Task item: Your answer is the lines below, exactly, from the one that contains "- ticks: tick" through the one that contains "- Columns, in", both included.

★ ★ ★ ★

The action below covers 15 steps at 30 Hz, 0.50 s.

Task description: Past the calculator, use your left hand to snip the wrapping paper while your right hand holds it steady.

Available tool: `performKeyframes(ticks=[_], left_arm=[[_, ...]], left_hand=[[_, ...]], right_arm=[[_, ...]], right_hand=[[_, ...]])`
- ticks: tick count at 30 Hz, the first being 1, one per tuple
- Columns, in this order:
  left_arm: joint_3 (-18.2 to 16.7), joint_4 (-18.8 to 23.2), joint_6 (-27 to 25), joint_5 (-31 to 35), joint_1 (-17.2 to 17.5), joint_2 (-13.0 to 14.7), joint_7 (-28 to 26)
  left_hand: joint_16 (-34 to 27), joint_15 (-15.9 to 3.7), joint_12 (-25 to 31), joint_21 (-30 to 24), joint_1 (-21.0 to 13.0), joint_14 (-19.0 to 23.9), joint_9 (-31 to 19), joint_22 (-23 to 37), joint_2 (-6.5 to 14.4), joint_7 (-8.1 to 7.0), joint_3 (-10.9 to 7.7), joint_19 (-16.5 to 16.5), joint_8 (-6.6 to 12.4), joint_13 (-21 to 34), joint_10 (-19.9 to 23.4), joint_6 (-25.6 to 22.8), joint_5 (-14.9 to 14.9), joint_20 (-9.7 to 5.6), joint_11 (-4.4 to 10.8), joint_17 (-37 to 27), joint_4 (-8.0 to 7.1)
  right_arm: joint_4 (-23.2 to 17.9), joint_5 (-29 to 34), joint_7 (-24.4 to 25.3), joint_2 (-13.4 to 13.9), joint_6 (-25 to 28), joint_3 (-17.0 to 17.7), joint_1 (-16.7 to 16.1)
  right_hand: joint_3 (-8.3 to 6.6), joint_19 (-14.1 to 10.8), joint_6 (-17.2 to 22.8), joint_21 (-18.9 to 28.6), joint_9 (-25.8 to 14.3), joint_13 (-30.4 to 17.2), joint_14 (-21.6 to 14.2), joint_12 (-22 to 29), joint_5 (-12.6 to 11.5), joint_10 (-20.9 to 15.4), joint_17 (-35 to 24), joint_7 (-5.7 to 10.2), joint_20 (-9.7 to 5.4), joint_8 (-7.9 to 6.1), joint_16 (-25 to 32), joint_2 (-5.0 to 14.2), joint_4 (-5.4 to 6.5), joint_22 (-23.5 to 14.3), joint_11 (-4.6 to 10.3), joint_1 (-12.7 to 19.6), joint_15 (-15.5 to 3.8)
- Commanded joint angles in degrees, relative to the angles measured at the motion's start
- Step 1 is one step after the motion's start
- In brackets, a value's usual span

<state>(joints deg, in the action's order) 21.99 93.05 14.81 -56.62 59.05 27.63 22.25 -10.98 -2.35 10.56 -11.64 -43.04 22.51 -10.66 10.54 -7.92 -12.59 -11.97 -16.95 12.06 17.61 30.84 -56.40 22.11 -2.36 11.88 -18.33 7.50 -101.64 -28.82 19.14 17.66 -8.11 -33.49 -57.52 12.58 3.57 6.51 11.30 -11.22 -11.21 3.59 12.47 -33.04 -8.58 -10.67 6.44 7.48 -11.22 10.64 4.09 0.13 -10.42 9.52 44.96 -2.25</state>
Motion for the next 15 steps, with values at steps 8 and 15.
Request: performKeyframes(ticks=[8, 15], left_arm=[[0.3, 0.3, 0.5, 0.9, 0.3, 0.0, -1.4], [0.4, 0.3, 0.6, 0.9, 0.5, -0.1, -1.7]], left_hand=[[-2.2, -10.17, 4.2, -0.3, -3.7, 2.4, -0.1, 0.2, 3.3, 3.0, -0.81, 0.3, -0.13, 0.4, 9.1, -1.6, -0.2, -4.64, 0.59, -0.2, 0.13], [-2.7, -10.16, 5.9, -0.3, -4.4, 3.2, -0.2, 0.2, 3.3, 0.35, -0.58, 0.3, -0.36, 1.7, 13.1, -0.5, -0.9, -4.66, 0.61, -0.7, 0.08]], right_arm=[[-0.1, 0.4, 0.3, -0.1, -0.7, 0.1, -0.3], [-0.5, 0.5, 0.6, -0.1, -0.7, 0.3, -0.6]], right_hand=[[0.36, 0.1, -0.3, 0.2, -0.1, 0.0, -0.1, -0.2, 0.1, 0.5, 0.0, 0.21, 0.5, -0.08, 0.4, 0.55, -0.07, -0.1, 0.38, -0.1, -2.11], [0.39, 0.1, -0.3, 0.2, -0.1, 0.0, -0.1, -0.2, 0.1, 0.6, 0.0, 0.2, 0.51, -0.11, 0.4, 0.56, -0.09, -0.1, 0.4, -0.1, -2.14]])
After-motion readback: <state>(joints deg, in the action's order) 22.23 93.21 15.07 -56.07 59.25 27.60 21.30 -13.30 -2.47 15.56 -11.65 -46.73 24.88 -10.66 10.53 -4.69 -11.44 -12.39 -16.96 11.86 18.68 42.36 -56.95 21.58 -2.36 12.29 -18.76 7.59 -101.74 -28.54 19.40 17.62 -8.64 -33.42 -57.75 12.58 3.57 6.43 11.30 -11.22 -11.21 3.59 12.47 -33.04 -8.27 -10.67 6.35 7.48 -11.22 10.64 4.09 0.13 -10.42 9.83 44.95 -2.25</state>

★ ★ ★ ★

Solution below:
- ticks: tick count at 30 Hz, the first being 1, one per tuple
- Columns, in this order:

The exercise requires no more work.